Spelman v. Fisher Iron Co.

56 Barb. 151 | N.Y. Sup. Ct. | 1870

By the Court,

Bocees, J.

On careful analysis and fair

reading of the complaint, it stands averred, as I think, 1st. That the company furnished the powder for use in its ordinary and appropriate business. 2d. That its superintendent directed its use by the plaintiff in such business. 3d. That it had never been tested as an explosive in blasting, and was, in fact, unfit and unsafe for such use; and 4th. That the plaintiff was ignorant of its dangerous properties. If correct in thus reading and construing the averments of the complaint, a right of action is unquestionably stated. It was held in Wright v. The N. Y. Central Railroad Co., (25 N. Y. Rep. 562,) that the master is liable to his servant for injuries to the latter occasioned by reason of furnishing for the work to be done by him, or for his use, implements and facilities improper and unsafe for the purpose for which they were to be applied; that is, in case the employer knew, or ought to have known, of the defects which caused the injury, and the servant was ignorant of them. The authorities bearing on this subject, and supporting this proposition, are collected in the case cited, and here require no particular comment.

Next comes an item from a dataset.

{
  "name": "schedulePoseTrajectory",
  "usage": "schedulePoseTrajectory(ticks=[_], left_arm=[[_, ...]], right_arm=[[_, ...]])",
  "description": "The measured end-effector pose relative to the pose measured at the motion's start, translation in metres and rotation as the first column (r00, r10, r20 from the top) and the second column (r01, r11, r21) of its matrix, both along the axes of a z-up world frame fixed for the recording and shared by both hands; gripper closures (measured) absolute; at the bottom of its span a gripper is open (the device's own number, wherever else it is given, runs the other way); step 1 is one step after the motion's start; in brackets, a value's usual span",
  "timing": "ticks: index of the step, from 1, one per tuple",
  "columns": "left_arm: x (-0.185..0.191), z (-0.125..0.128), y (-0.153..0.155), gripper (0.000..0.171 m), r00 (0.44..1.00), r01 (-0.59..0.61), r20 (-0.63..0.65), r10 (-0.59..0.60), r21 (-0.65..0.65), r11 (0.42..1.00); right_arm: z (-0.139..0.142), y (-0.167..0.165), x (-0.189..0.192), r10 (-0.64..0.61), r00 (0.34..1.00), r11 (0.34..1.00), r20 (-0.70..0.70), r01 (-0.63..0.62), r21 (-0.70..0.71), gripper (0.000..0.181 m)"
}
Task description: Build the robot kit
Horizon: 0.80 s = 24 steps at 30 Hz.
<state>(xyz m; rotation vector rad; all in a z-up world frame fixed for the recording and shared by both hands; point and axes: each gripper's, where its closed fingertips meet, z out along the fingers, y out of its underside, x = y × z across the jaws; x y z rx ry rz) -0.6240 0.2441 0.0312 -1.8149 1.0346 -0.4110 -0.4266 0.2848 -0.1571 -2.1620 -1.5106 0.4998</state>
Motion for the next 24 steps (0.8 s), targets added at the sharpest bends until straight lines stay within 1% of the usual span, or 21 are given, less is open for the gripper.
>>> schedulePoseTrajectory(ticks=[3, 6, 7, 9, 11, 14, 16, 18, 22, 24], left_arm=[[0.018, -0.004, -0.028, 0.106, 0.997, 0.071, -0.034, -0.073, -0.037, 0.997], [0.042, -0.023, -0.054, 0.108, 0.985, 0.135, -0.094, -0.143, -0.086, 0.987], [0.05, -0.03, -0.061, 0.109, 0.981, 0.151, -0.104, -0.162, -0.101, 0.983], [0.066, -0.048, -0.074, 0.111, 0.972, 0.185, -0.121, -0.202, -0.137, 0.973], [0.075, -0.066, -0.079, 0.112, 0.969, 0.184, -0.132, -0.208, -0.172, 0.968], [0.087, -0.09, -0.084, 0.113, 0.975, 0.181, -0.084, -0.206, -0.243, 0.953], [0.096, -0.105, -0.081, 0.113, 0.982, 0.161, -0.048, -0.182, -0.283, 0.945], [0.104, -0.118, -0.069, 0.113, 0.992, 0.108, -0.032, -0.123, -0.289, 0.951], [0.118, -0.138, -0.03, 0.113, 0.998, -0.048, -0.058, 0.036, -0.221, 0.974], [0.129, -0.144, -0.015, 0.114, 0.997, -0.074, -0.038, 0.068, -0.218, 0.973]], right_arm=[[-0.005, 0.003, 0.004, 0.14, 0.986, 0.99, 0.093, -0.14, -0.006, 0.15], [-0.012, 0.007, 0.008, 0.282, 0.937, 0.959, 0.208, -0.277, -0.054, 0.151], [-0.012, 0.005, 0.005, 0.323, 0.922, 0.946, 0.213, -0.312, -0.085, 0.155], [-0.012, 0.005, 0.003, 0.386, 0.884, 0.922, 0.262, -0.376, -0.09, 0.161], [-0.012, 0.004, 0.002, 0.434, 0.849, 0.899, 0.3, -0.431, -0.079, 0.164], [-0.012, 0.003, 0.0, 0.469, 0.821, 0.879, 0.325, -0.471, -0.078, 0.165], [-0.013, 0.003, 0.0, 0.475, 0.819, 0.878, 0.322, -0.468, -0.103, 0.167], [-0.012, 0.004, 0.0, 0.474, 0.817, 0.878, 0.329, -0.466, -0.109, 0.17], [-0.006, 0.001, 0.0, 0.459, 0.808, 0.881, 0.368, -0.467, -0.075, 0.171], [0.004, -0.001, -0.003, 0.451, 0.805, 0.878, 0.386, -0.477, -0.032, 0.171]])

The rule is clearly established, and settles the question of liability in this case against the defendant, on the facts averred in the complaint. The risk of personal injury in blasting, with the ordinary appliances used for that purpose, the plaintiff assumed, under his contract with the company to labor in that employment; but not those risks attendant upon the use of an unusual, untested and exceedingly dangerous article, which could not be tamped without inevitable explosion; the dangerous quality of *166which was unknown to him. It was gross negligence in the company to furnish such an article for the laborer’s use, without giving him information in that regard. Certainly this was so in case .the company was aware of its dangerous quality; and the culpability was little lessj in fact, and none in law, in case the new explosive was furnished for use without having taken any steps to obtain such knowledge.

It is insisted that there is no averment that the powder was furnished by the company. On first view it seemed to me that this objection was well taken. But after careful examination of the complaint, I am led to a different conclusion. It is averred that Hall was the managing agent and superintendent of the company; that the powder for blasting was furnished by the company through him, and that he furnished this unusual and unsafe article to the plaintiff for use. These allegations of fact are equivalent to a direct and simple averment that the defendant furnished the powder to the plaintiff for use. Hor is this changed in its legal import and effect by the allegation that the agent, when he directed its use.by the plaintiff, informed the latter that he wished to test it for blasting purposes, assuring him that it could be employed with perfect safety.

The directions and assurances of the managing agent and superintendent were those of the company. The company could only act in these regards through duly constituted agencies; and even if the general and managing agent had no such authority in fact as he assumed to exercise, yet inasmuch as his acts came within the general scope of his powers and duties, the company was bound by them, in the absence of any notice to those with whom he dealt, that he was acting in his own behalf, and not in the business of his principal. So it follows that in this case the negligence and misconduct of the managing agent was the negligence and misconduct of the company, in its strictest sense. *167The agent, as must be assumed from the averments in the pleading, was acting in exact accordance with directions given by the company. As regards the company, his principal, he was doing no wrong. He was simply obeying instructions. Having, in fact and in law, authorized and directed the act, it does not lie with the company to deny all liability to a servant, innocent of blame, who should suffer injury therefrom. In this view it is not the case of an injury occurring through thé negligence or misconduct of a fellow servant, for which the principal is not liable in law. Where the principal authorizes and directs it, the misconduct is his, and he is not discharged from liability to his servant who is injured thereby, because he employed another servant as an instrumentality in carrying his purpose into effect.

[Schenectady General Term, April 5, 1870.

Nor does it appear from the complaint in this case, that there was contributory negligence on the part of the plaintiff. For anything that is alleged in the pleading, he acted with due caution. He inquired, and was informed that the new explosive was a safe article to be used in his business of blasting. He had a right to rest on this assurance from his principal, who furnished it and directed its use.

In my opinion, the order directing judgment for the plaintiff on the demurrer was right, and should be affirmed, with $10 costs of appeal, and disbursements.

Order of special term affirmed, with $10 costs, and disbursements. But with liberty to the defendant to withdraw the demurrer, and answer the complaint within twenty days after service of the order of affirmance, on paying the costs of the demurrer and the costs of appeal.